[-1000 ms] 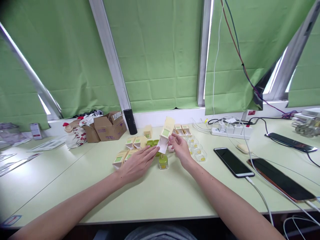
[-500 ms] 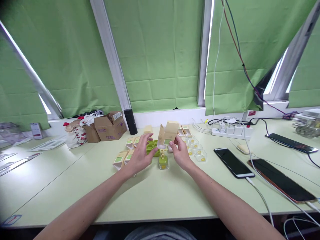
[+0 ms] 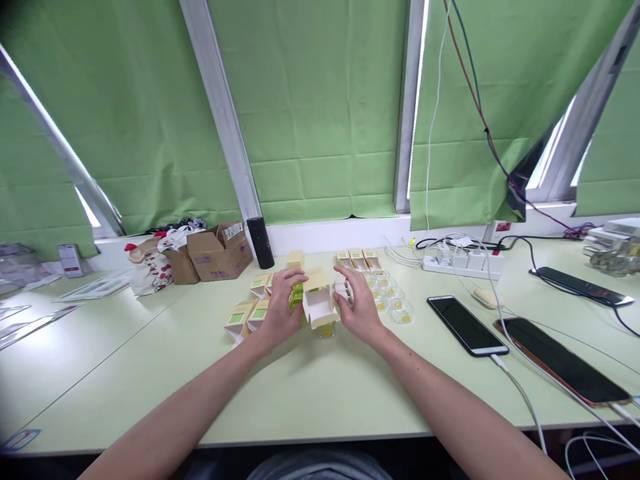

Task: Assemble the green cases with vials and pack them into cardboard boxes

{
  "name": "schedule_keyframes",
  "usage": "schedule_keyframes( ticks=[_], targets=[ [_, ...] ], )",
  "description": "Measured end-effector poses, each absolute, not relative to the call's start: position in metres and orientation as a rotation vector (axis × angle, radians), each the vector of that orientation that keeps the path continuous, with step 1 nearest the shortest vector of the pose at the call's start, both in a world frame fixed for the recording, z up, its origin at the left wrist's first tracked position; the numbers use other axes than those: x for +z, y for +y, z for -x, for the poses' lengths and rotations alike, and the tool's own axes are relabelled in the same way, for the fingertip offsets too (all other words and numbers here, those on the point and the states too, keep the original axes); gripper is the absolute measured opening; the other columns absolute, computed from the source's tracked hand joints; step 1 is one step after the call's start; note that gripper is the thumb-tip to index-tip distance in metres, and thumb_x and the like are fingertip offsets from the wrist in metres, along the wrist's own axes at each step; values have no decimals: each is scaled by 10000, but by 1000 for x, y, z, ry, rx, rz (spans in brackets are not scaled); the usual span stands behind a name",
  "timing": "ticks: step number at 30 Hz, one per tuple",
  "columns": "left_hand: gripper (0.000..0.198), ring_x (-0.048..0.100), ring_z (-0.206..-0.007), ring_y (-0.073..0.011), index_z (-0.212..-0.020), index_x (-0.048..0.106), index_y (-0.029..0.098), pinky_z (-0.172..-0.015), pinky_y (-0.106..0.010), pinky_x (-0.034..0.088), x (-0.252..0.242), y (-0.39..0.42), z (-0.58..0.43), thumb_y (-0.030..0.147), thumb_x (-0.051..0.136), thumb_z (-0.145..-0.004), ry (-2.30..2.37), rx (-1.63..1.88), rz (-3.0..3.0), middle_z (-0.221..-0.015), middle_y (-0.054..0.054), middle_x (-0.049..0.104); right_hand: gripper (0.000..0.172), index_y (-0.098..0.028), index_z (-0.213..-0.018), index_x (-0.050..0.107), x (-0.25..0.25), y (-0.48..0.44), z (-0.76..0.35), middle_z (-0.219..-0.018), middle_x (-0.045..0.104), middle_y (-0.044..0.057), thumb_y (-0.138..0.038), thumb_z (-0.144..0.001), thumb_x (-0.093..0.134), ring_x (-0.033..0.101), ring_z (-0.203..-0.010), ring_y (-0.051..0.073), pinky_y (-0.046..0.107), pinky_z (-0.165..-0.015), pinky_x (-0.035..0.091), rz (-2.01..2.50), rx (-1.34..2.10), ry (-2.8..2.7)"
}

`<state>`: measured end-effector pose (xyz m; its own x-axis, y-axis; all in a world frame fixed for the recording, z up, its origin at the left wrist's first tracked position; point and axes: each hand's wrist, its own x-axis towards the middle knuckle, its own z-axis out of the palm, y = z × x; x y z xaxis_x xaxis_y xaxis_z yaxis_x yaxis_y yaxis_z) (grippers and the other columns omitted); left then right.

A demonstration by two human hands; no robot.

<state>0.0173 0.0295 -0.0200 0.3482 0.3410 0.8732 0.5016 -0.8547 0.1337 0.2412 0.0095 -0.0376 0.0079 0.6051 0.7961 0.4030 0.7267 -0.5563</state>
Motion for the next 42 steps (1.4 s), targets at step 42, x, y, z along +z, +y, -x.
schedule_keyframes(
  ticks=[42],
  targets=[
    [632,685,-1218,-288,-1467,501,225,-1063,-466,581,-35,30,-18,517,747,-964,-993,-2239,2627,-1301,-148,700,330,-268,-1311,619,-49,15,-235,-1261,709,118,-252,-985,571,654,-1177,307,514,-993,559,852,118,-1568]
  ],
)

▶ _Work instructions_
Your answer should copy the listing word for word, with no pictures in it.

▶ _Solution below_
[-1000 ms] 
[-500 ms] 
[+0 ms] 

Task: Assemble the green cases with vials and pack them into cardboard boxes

{
  "name": "schedule_keyframes",
  "usage": "schedule_keyframes( ticks=[_], targets=[ [_, ...] ], )",
  "description": "Measured end-effector poses, each absolute, not relative to the call's start: position in metres and orientation as a rotation vector (axis × angle, radians), each the vector of that orientation that keeps the path continuous, with step 1 nearest the shortest vector of the pose at the call's start, both in a world frame fixed for the recording, z up, its origin at the left wrist's first tracked position; the numbers use other axes than those: x for +z, y for +y, z for -x, for the poses' lengths and rotations alike, and the tool's own axes are relabelled in the same way, for the fingertip offsets too (all other words and numbers here, those on the point and the states too, keep the original axes); gripper is the absolute measured opening; the other columns absolute, computed from the source's tracked hand joints; step 1 is one step after the call's start; note that gripper is the thumb-tip to index-tip distance in metres, and thumb_x and the like are fingertip offsets from the wrist in metres, along the wrist's own axes at each step; values have no decimals: each is scaled by 10000, but by 1000 for x, y, z, ry, rx, rz (spans in brackets are not scaled); the usual span stands behind a name",
  "timing": "ticks: step number at 30 Hz, one per tuple",
  "columns": "left_hand: gripper (0.000..0.198), ring_x (-0.048..0.100), ring_z (-0.206..-0.007), ring_y (-0.073..0.011), index_z (-0.212..-0.020), index_x (-0.048..0.106), index_y (-0.029..0.098), pinky_z (-0.172..-0.015), pinky_y (-0.106..0.010), pinky_x (-0.034..0.088), x (-0.252..0.242), y (-0.39..0.42), z (-0.58..0.43), thumb_y (-0.030..0.147), thumb_x (-0.051..0.136), thumb_z (-0.145..-0.004), ry (-2.30..2.37), rx (-1.63..1.88), rz (-3.0..3.0), middle_z (-0.221..-0.015), middle_y (-0.054..0.054), middle_x (-0.049..0.104); right_hand: gripper (0.000..0.172), index_y (-0.098..0.028), index_z (-0.213..-0.018), index_x (-0.050..0.107), x (-0.25..0.25), y (-0.48..0.44), z (-0.76..0.35), middle_z (-0.219..-0.018), middle_x (-0.045..0.104), middle_y (-0.044..0.057), thumb_y (-0.138..0.038), thumb_z (-0.144..0.001), thumb_x (-0.093..0.134), ring_x (-0.033..0.101), ring_z (-0.203..-0.010), ring_y (-0.051..0.073), pinky_y (-0.046..0.107), pinky_z (-0.165..-0.015), pinky_x (-0.035..0.091), rz (-2.01..2.50), rx (-1.34..2.10), ry (-2.8..2.7)"
}

`<state>`: measured end-effector pose (xyz m; its own x-axis, y-axis; all in a world frame fixed for the recording, z up, its origin at the left wrist's first tracked position; point and axes: each hand's wrist, its own x-axis towards the middle knuckle, its own z-axis out of the palm, y = z × x; x y z xaxis_x xaxis_y xaxis_z yaxis_x yaxis_y yaxis_z) (grippers and the other columns omitted); left then right.

A demonstration by two human hands; no robot.

<state>0.0173 0.0295 -0.0200 0.3482 0.3410 0.8732 0.5016 -0.8547 0.1337 0.2412 0.0095 -0.0376 0.0079 0.6051 0.7961 0.4030 0.7267 -0.5563</state>
Motion for the next 42 steps (1.4 s), targets at step 42, x, y, z along +z, +y, -x.
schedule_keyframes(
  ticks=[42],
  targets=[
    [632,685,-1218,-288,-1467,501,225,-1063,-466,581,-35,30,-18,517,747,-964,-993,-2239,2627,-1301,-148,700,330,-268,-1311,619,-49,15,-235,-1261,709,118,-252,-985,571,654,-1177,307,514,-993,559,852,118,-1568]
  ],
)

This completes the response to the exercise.